_Required work:_
Where a line below includes the word "basket", copy that line.

BEGIN Records for processing

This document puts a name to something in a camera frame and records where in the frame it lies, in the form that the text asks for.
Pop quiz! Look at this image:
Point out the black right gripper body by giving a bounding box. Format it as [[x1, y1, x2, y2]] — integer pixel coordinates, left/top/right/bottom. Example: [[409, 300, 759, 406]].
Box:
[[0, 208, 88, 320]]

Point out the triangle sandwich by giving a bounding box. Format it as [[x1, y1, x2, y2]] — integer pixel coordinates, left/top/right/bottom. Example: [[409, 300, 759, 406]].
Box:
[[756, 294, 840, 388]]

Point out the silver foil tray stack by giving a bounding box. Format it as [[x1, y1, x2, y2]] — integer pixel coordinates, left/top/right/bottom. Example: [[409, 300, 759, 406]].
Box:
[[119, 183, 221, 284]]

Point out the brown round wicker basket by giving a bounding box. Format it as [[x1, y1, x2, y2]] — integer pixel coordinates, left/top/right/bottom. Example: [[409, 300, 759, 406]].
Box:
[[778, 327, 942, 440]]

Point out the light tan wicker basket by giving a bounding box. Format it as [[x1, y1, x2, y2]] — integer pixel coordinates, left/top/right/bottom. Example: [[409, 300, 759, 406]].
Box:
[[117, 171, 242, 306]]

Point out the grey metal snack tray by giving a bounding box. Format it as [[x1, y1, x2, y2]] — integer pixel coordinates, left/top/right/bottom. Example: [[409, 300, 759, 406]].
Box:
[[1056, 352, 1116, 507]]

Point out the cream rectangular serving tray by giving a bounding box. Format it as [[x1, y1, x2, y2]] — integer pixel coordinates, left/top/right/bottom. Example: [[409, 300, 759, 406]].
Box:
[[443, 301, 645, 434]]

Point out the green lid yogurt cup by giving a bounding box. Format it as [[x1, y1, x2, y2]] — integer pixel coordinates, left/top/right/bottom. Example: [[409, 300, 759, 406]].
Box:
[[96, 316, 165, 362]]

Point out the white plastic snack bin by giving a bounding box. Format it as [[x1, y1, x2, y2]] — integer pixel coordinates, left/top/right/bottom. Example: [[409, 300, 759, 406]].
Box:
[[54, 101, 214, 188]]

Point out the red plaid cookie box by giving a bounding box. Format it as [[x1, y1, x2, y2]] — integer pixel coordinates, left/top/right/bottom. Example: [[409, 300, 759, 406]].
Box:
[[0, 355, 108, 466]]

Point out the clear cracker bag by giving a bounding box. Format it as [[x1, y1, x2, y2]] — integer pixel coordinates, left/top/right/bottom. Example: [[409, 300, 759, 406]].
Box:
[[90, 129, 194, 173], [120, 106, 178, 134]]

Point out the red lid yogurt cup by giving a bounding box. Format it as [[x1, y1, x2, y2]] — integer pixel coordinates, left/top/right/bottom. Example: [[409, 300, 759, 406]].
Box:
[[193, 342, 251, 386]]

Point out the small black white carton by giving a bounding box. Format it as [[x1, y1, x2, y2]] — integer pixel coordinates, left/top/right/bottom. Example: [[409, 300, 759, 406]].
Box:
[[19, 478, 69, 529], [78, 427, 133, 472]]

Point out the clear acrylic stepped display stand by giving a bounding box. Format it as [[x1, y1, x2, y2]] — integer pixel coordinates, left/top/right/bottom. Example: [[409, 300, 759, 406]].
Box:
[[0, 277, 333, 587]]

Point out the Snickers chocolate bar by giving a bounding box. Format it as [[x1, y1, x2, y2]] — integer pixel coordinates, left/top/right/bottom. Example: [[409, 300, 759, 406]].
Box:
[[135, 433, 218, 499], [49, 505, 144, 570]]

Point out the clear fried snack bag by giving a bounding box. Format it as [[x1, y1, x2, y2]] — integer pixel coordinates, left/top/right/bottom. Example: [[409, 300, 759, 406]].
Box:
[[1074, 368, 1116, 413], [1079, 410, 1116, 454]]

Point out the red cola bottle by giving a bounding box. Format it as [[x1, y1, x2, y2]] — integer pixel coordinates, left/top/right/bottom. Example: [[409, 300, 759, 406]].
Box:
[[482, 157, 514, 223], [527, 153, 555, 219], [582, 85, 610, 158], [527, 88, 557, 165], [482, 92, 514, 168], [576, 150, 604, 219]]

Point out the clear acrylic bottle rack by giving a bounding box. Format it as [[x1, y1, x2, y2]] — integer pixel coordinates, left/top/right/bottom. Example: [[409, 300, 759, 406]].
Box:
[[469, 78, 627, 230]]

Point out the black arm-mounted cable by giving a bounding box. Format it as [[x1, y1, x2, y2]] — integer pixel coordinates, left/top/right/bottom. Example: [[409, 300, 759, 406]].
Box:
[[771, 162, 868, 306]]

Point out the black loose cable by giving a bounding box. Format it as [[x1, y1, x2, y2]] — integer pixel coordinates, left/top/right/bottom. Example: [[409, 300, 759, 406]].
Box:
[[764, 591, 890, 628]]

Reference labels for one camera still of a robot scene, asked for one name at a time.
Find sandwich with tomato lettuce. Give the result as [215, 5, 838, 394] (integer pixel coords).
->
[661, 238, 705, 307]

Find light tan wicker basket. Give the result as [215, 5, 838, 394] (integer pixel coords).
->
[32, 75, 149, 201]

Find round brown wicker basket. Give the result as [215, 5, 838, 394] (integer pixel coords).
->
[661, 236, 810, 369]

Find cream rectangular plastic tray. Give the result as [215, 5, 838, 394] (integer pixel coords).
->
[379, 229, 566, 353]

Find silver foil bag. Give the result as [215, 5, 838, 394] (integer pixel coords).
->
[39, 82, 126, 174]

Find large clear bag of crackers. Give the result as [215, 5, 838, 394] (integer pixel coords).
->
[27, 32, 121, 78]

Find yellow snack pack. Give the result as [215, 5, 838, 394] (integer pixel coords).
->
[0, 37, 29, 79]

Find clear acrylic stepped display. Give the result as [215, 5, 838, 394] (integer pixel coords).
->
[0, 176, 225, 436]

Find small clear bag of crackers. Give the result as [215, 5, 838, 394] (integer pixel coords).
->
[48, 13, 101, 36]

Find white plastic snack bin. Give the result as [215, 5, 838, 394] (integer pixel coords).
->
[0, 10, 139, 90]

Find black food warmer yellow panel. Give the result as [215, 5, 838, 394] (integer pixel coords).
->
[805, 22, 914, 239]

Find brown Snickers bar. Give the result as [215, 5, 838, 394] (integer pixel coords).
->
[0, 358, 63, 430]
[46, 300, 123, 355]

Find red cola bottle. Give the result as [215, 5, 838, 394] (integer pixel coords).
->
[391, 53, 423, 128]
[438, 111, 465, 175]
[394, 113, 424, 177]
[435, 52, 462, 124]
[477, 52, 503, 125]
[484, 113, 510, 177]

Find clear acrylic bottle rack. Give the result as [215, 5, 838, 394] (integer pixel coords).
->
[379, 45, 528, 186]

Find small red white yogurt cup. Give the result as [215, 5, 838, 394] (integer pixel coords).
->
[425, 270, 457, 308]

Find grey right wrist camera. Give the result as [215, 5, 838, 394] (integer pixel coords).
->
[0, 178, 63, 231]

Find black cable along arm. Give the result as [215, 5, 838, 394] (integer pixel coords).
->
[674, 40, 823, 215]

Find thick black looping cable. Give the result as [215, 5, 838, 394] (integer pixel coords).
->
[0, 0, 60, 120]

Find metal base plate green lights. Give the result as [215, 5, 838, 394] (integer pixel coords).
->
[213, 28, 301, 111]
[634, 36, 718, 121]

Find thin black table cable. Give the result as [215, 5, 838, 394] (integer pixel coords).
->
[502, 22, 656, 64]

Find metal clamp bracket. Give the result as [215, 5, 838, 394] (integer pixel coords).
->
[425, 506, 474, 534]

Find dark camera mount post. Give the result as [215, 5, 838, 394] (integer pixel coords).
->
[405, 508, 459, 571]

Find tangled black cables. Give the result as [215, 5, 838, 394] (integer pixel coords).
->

END Records for processing

_Exercise answer:_
Point out the brown round wicker basket by giving a bounding box. Format it as [[x1, y1, x2, y2]] — integer pixel coordinates, left/top/right/bottom. Example: [[409, 300, 759, 406]].
Point out the light tan wicker basket by giving a bounding box. Format it as [[x1, y1, x2, y2]] — integer pixel coordinates, left/top/right/bottom. Example: [[409, 300, 759, 406]].
Find light tan wicker basket. Give the result as [215, 5, 838, 394] (integer pixel coords).
Find round brown wicker basket. Give the result as [215, 5, 838, 394] (integer pixel coords).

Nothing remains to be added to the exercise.